Posted Apr 28, 2005 06:54 am CDT
Steve Johansen must have a demeanor that trial lawyers trust. How else to explain why Johansen, called for jury duty three times, was chosen each time–twice for short, one-day criminal trials and once on a civil case that lasted three weeks?
Yet Johansen has one credential that might have given many litigators the jitters: He’s an attorney and law professor. For a long time, that would have been enough to send him home from the courthouse. But lawyers are sitting on juries more often, and many–like Johansen–relish the chance to learn how jurors make decisions.
Johansen says he’s eager to know what influences jurors, what evidence sways them and how they go about deliberating and reaching a verdict.
“The thing I was most impressed by in all three cases was how seriously [the jurors] took their job and how carefully they tried to follow the judge’s instructions,” says Johansen, a professor at Lewis & Clark Law School in Portland, Ore.
Johansen isn’t alone among his lawyer colleagues. At least 40 states allow lawyers to serve on juries, a steady shift from earlier times when many states excluded lawyers from jury pools, according to a report last year by the International Association of Defense Counsel, a Chicago-based advocacy group. Only seven states exclude lawyers, and a few more give judges wide latitude to excuse them, the report says.

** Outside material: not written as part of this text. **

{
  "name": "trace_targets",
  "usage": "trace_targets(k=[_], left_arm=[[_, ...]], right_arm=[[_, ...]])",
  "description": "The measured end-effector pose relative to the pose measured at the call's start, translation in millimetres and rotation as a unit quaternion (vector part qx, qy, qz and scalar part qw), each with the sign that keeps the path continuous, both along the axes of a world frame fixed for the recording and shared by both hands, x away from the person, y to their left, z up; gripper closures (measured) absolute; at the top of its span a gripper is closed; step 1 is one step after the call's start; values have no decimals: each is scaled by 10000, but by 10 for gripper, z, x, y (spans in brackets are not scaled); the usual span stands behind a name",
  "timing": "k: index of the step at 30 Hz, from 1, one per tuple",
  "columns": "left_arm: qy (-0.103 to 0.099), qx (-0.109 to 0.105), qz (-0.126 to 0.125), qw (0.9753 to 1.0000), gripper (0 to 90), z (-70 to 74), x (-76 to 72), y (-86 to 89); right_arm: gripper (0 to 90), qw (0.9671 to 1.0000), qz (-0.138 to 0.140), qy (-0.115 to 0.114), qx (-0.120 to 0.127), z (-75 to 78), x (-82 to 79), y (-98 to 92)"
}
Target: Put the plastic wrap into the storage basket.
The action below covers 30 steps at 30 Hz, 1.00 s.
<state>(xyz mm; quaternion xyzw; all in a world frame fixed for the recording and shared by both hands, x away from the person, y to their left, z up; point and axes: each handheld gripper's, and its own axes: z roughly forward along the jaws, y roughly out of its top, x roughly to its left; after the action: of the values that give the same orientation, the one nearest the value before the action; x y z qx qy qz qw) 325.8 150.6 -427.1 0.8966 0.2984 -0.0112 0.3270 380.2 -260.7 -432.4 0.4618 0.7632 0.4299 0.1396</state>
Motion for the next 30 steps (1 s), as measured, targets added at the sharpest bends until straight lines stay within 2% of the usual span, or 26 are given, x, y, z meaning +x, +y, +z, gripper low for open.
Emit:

The rationale for barring lawyers was related to fears that they would dominate the proceedings, leading to a verdict that is essentially decided by a jury of one, with other jurors deferring to the lawyer’s presumed superior knowledge and ability to evaluate the evidence. But many now consider that little more than an old wives’ tale.
“Years ago, that may have been a hard-and-fast rule, but now it depends on the lawyers’ personalities and the area of law they’re in,” says Chicago trial consultant Dan Wolfe, a lawyer who is president of the American Society of Trial Consultants.
For example, Wolfe says, he might hesitate to recommend a litigator, particularly one who practices in the same area of law as the case at issue, such as medical malpractice. But he would have little problem with giving a thumbs-up to a tax lawyer or someone who practices intellectual property law, for example, because they are unlikely to have personality traits that would dominate the discussion.
In addition to allowing attorneys to learn a thing or two to help improve the system and their own cases, when lawyers show up to do jury duty alongside truck drivers, teachers and accountants, it helps to break the perception that the legal profession holds itself above the law, Wolfe says.
In his 18 years of experience helping trial lawyers choose jurors, Wolfe says he has seen lawyers in the jury pool only a handful of times. When lawyers appear, he says, they are evaluated based on their answers in voir dire just like any other prospective juror.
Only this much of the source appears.